Tuesday, May 24, 2011

On The Road: Severe weather doesn't yield, you should!

Getting caught in severe weather in the middle of rush hour is a very real nightmare that could happen to us anytime and anywhere. Even when traffic is light, this is a very scary situation, one you need to plan for as much as you do at home or at work. Here are some things to keep in mind if you are caught on the road when disaster closes in on you.
  • If you are driving, try to safely exit the roadway and park. Stay in the vehicle and turn on the emergency flashers until the heavy rain ends. Avoid touching metal or other surfaces that conduct electricity in and outside the vehicle.
  • Do not park under overpasses during severe weather. It can make you harder to see and someone could easily crash into your vehicle. In a tornado, an underpass is one of the most dangerous places you can be.

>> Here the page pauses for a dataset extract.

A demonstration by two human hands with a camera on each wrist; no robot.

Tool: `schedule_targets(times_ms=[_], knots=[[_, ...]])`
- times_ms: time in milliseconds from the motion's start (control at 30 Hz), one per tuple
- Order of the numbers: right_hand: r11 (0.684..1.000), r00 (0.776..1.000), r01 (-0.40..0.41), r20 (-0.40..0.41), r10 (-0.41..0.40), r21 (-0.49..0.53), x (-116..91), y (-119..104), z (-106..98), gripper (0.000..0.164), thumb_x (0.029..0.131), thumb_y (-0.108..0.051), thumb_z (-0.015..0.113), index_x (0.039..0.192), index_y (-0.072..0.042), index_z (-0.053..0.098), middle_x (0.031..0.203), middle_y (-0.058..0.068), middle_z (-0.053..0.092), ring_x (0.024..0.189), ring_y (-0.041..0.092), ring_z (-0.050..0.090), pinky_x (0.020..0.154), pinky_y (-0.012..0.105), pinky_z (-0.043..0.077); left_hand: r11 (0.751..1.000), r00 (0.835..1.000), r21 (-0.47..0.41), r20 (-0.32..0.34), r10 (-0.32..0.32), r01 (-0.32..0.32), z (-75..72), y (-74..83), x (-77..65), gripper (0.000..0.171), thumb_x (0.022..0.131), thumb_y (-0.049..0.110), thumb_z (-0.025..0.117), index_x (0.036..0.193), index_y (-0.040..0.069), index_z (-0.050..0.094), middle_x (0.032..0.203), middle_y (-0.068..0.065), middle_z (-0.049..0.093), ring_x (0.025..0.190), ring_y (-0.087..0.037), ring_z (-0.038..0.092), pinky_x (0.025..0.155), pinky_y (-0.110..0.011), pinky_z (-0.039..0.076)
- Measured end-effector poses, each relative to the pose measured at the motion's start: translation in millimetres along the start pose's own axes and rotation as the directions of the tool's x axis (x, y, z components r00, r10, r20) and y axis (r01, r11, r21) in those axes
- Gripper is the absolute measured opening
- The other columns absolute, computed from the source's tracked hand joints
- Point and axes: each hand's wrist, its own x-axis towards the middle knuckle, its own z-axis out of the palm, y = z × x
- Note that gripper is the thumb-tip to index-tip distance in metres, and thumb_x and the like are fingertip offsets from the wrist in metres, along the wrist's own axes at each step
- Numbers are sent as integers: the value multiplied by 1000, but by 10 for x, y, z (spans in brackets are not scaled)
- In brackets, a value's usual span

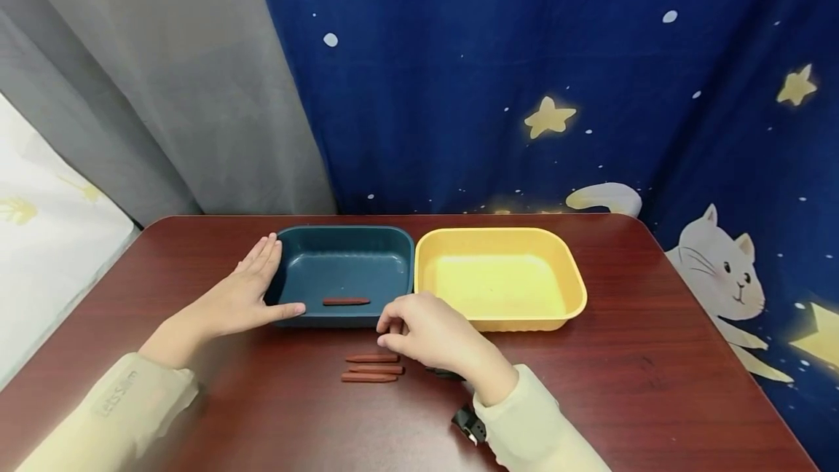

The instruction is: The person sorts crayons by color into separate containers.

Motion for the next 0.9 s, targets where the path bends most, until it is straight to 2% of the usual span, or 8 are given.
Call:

  • If you are outside and cannot reach a safe building, avoid high ground; water; tall, isolated trees; and metal objects such as fences or bleachers. Picnic shelters, dugouts and sheds are NOT safe.
  • Keep all emergency contact information on you at all times including local police and fire, your family, and your out-of-town family contact from your family communication plan.
  • In case roads are closed or inaccessible, take time now to learn alternate routes and ways to get where you need to go. There are often multiple ways to reach a destination.
  • Keep a local map with you in case you need to walk or take another form of transportation.
  • While commuting, carry with you a small flashlight, dust mask and a pair of protective gloves. Keep an emergency kit in your car that includes a weather radio, flashlight, extra batteries, water, non-perishable food, emergency blanket, and first aid kit and emergency signals such as flares or a signaling flag.
If you cannot quickly walk to a shelter immediately get into a vehicle, buckle your seat belt and try to drive to the closest sturdy structure. If flying debris occurs while you are driving, pull over and park. Now you have the following options as a last resort:
  • Stay in the car with the seat belt on. Put your head down below the windows, covering with your hands and a blanket if possible.
  • If you can safely get noticeably lower than the level of the roadway, exit your car and lie in that area, covering your head with your hands.
Keep your radio tuned to a local station at all times to stay updated on all the current weather in your area. Drive slow and stay aware of the changing conditions around you.